[EXERCISE INSTRUCTIONS]
Looking at the entries, say how many lines contain the string "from". Offer nothing besides the number.

══ SOURCE DATA

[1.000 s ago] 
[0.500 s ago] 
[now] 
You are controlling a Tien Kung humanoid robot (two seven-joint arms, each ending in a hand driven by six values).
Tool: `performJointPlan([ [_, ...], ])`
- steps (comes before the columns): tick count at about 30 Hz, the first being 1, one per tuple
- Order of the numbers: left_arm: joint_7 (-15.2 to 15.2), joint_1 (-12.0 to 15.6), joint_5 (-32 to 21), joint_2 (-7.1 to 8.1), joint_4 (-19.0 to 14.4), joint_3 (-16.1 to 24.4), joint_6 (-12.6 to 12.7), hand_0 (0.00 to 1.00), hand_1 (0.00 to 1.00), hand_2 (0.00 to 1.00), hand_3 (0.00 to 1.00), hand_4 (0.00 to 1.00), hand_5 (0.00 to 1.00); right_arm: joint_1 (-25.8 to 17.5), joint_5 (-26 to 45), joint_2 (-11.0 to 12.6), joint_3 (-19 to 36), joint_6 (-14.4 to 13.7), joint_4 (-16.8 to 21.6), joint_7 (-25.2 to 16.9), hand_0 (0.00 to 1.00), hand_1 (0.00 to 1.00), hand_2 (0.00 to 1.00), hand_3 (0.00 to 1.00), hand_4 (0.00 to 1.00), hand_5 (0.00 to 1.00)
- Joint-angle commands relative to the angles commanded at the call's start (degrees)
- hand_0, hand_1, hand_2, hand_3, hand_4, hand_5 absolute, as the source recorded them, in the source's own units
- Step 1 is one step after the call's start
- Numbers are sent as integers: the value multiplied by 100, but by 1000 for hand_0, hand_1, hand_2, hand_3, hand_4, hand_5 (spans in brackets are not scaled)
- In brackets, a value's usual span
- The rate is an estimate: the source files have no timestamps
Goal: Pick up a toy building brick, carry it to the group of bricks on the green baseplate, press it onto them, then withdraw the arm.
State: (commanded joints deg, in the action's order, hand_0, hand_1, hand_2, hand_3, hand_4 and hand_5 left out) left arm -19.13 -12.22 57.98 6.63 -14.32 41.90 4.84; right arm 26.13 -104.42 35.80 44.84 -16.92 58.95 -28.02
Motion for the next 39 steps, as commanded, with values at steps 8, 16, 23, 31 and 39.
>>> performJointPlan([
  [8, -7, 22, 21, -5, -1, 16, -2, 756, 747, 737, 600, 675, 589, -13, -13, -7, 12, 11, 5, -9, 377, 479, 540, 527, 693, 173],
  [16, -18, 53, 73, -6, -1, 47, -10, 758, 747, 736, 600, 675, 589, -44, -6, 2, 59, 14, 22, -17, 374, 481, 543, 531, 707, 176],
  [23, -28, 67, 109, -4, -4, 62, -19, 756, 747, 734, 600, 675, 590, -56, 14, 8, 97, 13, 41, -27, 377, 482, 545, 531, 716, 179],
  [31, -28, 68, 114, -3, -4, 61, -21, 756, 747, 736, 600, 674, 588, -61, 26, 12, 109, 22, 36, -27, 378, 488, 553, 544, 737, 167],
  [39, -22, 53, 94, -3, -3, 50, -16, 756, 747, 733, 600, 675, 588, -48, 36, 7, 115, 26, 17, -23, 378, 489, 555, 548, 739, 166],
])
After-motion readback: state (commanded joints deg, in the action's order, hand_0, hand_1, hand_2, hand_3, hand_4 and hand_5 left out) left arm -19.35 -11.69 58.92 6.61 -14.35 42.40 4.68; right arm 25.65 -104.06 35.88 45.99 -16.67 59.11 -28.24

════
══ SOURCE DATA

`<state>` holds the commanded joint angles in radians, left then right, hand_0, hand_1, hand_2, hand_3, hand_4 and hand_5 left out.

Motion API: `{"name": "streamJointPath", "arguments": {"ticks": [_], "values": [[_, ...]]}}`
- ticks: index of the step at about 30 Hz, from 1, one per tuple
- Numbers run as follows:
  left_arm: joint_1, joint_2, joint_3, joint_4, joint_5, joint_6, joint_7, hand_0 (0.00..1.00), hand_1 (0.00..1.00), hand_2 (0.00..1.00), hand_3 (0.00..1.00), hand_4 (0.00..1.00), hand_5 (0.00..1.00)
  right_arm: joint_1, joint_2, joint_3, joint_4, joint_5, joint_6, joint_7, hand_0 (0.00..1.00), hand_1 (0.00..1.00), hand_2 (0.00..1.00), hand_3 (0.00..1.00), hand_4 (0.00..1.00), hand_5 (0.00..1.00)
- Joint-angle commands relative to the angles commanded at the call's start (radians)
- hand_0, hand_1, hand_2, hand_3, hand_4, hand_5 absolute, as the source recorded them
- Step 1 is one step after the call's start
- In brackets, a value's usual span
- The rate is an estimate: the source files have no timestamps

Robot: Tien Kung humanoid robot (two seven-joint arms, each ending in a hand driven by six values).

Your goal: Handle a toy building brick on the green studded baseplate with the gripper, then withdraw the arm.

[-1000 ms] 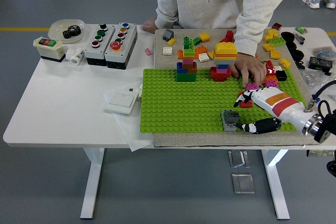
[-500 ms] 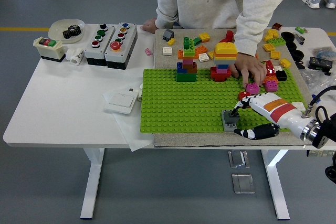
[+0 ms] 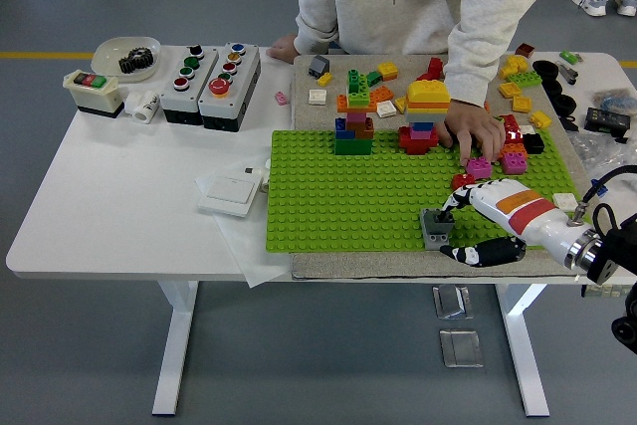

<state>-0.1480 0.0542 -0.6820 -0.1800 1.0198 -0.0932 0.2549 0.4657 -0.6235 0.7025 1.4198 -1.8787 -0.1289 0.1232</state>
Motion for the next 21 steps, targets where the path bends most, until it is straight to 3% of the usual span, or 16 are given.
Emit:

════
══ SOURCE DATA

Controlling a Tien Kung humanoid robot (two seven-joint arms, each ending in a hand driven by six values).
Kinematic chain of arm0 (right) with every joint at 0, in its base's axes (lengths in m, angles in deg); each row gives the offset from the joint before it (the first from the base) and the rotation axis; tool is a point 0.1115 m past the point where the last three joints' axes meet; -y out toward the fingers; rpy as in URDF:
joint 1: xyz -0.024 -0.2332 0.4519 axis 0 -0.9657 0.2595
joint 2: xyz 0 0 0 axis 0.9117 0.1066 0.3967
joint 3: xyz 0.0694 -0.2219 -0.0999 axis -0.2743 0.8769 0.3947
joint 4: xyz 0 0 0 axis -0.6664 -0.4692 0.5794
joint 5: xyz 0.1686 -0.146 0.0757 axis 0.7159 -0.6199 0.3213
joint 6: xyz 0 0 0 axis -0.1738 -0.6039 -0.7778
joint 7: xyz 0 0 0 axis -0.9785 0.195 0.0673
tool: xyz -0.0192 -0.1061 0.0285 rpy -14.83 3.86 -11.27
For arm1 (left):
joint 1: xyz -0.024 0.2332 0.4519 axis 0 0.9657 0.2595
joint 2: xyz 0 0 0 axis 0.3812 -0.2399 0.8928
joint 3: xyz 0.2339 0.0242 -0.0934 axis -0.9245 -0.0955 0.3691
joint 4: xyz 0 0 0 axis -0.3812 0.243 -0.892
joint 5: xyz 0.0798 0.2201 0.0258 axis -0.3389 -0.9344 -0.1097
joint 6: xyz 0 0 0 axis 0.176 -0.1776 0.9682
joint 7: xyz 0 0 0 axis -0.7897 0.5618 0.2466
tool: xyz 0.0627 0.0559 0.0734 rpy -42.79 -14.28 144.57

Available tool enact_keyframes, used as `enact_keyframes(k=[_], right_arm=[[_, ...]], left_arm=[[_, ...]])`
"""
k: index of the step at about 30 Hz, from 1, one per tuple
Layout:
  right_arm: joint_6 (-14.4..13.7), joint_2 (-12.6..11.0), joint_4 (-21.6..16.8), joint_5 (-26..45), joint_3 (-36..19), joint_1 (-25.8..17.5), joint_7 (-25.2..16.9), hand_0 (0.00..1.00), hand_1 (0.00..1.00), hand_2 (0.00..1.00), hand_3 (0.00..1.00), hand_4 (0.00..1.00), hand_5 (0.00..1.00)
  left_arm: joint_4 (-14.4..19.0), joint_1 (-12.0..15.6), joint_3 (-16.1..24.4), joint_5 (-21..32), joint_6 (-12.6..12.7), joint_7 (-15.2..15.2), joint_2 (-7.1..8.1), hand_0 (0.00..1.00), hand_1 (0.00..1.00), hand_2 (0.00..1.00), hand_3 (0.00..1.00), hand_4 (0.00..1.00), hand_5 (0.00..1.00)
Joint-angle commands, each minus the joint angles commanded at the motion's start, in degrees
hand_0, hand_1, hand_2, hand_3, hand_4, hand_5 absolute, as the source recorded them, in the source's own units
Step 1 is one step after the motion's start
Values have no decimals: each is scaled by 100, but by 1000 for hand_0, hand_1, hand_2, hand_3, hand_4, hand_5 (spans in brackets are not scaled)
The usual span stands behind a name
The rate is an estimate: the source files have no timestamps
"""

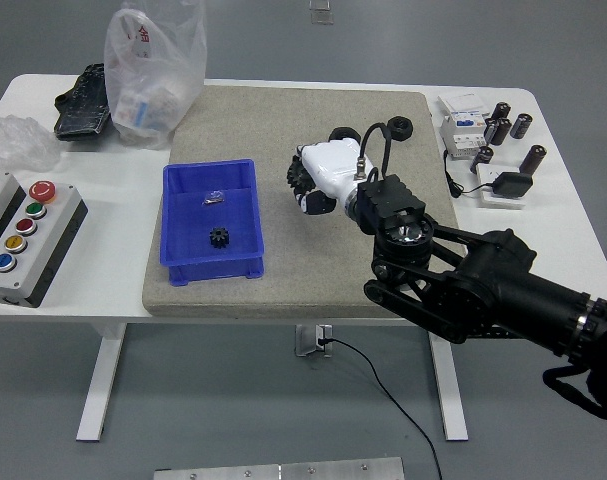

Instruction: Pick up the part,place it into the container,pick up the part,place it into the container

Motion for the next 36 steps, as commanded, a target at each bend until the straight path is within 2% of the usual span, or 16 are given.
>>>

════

[THE ANSWER]
3